Dört Hintli bir Mescitte Allah’a ibadet için namaza durmuşlar, rüku ve sücuda koyulmuşlardı. Her biri niyet edip tekbir alarak huzur ve huşuyla namaz kılmaktaydı. Bu sırada meyzin içeriye girdi. Hintlilerin birisinin ağzından bila ihtiyar bir söz çıktı; “meyzin, ezanı okudun mu, yoksa vakit var mı?” öbür Hintli, namaz içinde okuduğu halde “Sus yahu, konuştun, namazın bozuldu” dedi.

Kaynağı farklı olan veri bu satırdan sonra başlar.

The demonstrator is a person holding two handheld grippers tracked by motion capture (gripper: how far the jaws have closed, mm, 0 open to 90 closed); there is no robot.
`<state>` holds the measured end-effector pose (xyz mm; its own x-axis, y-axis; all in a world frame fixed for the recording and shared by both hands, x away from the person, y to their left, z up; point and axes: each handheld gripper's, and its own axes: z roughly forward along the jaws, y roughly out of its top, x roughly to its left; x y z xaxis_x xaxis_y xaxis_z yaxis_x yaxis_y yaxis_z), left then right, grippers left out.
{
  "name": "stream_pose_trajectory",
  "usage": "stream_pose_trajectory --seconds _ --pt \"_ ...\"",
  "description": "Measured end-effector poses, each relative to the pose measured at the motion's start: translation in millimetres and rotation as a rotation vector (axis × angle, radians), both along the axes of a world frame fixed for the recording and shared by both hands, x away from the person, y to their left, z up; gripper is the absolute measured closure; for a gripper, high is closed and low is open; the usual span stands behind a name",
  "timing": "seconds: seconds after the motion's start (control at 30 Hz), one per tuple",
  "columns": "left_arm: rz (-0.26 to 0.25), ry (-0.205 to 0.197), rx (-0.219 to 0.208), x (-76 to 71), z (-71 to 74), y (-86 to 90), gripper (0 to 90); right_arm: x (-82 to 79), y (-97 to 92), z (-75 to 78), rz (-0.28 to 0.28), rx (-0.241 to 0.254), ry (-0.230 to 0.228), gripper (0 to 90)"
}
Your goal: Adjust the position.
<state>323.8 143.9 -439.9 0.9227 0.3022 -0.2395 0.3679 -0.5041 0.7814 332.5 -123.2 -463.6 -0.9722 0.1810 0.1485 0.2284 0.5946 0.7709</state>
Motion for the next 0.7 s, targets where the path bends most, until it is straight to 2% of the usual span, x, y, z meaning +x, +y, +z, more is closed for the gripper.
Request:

Üçüncü Hintli ikincisine dedi ki: “Onu ne kınıyorsun baba, kendi derdine bak, kendini kına!” dördüncü “Hamd olsun ben, üçünüz gibi kuyuya düşmedim” dedi. Hulasa dördünün de namazı bozuldu. Alemin ayıbını söyleyen daha fazla yol kaybeder. Ne mutlu o kişiye ki kendi ayıbını görürse o alınır, o ayıbı kendisinde bulur.

Çünkü insanın yarısı ayıptandır, yarısı gayıptan! Madem ki başında onlarca yara var, merhemini başına vurmalısın. Yarayı ayıplamak, ona merhem koymaktır. Sınık bir hale düştü mü “Bir kavmin azizi zelil oldu mu acıyın ona” hadisine mazhar olur. Sende o ayıp yoksa da yine emin olma. Olabilir ki o ayıbı sen de yaparsın, günün birinde o ayıp, senden de zuhur edebilir.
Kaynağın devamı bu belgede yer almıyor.